Problem | Wherever the word "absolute" turns up in a line of the entries, copy that line.

Saved entries:
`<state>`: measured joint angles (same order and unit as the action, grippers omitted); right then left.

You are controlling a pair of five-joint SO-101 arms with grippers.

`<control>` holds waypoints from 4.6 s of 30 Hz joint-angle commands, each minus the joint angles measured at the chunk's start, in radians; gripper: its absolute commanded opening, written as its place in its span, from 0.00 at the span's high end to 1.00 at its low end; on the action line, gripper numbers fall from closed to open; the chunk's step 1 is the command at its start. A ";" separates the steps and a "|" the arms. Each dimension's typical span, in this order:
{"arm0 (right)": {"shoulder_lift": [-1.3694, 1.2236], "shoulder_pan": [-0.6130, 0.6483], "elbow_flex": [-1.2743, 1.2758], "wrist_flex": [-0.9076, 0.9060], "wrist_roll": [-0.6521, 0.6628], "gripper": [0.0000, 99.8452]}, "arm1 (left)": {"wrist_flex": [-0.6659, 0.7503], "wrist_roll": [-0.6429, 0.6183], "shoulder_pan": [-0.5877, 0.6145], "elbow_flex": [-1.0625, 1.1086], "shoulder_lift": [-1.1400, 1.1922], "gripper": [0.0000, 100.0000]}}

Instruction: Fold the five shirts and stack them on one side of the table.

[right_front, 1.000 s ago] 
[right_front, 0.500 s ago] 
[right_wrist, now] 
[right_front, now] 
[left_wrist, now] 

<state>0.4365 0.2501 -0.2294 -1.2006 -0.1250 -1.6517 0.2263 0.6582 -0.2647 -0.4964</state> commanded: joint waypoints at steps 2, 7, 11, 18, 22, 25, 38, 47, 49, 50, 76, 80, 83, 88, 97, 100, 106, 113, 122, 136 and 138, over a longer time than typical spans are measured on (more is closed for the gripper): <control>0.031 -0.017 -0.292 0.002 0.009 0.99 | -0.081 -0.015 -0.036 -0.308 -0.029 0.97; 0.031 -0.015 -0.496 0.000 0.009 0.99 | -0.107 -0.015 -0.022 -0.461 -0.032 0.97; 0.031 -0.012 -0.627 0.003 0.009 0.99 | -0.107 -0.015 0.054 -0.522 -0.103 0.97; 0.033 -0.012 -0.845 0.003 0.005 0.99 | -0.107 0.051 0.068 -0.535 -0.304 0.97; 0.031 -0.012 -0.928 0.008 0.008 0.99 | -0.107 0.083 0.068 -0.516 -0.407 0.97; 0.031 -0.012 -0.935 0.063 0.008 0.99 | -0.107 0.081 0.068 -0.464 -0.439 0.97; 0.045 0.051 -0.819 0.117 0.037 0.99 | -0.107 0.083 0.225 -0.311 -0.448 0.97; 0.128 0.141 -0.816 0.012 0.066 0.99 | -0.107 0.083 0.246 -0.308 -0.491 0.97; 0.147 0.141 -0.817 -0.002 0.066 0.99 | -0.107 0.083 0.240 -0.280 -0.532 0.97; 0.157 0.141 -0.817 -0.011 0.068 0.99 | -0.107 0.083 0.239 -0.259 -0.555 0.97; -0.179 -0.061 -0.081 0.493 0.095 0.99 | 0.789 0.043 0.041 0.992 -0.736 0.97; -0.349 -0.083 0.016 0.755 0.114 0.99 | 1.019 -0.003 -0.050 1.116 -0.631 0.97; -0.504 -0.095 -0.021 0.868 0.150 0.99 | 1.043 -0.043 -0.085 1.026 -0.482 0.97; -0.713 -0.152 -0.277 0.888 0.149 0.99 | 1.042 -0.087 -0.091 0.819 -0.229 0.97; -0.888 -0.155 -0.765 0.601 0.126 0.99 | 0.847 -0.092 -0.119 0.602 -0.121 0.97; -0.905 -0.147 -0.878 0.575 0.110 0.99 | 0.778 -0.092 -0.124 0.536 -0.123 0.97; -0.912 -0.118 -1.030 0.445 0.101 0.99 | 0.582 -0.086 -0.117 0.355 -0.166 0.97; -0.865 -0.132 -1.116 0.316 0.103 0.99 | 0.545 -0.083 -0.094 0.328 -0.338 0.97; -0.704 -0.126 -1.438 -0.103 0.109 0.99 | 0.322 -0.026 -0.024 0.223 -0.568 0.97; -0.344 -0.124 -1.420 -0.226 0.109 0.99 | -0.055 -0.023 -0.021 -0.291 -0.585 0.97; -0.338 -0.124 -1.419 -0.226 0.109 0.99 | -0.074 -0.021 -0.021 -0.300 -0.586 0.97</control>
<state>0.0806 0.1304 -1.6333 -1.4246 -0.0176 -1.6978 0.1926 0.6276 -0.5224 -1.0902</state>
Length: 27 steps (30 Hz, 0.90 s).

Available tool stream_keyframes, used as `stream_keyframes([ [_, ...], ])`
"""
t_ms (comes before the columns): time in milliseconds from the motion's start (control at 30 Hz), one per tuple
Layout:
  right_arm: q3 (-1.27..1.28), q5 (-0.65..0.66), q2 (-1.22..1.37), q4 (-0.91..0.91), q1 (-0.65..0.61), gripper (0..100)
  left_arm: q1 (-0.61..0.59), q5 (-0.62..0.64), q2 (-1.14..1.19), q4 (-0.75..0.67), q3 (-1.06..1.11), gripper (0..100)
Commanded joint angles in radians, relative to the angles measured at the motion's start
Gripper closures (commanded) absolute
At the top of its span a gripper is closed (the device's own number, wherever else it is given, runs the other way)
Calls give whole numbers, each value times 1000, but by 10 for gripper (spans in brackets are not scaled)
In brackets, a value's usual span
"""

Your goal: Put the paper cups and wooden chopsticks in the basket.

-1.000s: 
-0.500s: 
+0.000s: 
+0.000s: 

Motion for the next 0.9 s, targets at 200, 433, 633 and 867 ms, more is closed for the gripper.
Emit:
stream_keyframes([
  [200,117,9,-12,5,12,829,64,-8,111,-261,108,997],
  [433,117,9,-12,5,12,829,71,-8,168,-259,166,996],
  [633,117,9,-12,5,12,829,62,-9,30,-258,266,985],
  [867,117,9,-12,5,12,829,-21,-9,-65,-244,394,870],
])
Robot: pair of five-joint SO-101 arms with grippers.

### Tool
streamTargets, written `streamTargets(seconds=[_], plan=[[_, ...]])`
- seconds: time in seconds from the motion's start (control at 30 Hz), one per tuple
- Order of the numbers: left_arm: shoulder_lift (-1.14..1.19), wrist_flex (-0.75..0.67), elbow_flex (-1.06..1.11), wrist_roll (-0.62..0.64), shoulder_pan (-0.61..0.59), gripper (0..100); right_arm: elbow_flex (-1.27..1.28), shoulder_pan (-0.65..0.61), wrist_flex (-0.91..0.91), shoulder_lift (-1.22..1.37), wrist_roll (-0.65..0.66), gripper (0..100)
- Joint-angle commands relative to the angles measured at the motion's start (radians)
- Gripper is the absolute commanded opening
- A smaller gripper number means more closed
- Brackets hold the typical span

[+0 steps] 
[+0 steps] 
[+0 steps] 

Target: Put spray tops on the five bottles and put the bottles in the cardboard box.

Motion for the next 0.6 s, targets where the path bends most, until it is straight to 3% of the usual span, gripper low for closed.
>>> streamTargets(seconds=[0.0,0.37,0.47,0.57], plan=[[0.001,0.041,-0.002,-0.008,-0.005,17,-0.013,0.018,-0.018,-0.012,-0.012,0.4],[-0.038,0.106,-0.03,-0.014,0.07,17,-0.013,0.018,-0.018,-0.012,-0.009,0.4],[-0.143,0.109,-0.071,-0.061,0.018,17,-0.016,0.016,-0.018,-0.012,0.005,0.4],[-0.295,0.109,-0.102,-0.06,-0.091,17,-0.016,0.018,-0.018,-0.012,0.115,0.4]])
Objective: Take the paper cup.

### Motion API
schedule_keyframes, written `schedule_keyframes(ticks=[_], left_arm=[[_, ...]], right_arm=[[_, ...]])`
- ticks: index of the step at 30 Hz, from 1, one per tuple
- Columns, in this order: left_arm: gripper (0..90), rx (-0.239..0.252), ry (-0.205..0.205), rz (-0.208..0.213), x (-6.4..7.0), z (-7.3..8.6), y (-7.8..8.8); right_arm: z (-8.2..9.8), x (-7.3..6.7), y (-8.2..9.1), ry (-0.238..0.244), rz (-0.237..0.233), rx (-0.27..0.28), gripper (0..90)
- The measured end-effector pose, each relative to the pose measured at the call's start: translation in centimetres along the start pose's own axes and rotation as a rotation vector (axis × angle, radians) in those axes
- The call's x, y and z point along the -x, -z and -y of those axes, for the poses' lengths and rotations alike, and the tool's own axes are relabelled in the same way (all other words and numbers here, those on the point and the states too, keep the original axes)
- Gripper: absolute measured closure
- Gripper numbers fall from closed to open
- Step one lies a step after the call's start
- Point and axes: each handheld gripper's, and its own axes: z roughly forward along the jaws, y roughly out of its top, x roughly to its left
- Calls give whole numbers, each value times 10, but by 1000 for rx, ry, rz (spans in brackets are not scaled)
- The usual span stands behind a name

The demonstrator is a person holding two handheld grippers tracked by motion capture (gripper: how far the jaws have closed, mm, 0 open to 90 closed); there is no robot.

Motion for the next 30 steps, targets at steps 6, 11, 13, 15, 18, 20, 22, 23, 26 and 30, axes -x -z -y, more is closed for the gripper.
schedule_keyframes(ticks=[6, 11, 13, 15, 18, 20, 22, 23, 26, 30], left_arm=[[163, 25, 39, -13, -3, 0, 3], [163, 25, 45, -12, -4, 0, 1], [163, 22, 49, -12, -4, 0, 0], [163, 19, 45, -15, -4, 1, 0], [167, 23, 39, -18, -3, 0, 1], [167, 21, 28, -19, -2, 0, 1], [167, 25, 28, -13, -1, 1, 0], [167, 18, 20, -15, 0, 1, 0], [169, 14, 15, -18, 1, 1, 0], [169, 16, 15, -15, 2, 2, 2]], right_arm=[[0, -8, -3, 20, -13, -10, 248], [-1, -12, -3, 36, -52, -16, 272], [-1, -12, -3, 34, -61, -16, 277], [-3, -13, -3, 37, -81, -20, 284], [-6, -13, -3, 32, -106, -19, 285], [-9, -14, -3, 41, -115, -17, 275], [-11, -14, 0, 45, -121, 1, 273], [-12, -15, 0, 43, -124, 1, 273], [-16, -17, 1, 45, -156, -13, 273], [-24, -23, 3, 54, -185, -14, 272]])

Answer below |
`<control>` holds waypoints from 4.6 s of 30 Hz joint-angle commands, each minus the joint angles measured at the chunk's start, in radians; gripper: its absolute commanded opening, written as its place in its span, from 0.00 at the span's high end to 1.00 at its low end; on the action line, gripper numbers fall from closed to open; the chunk's step 1 is the command at its start. A ";" separates the steps and a "|" the arms. Each dimension's typical span, in this order:
Gripper closures (commanded) absolute
- Gripper is the absolute commanded opening
- Gripper: absolute measured closure

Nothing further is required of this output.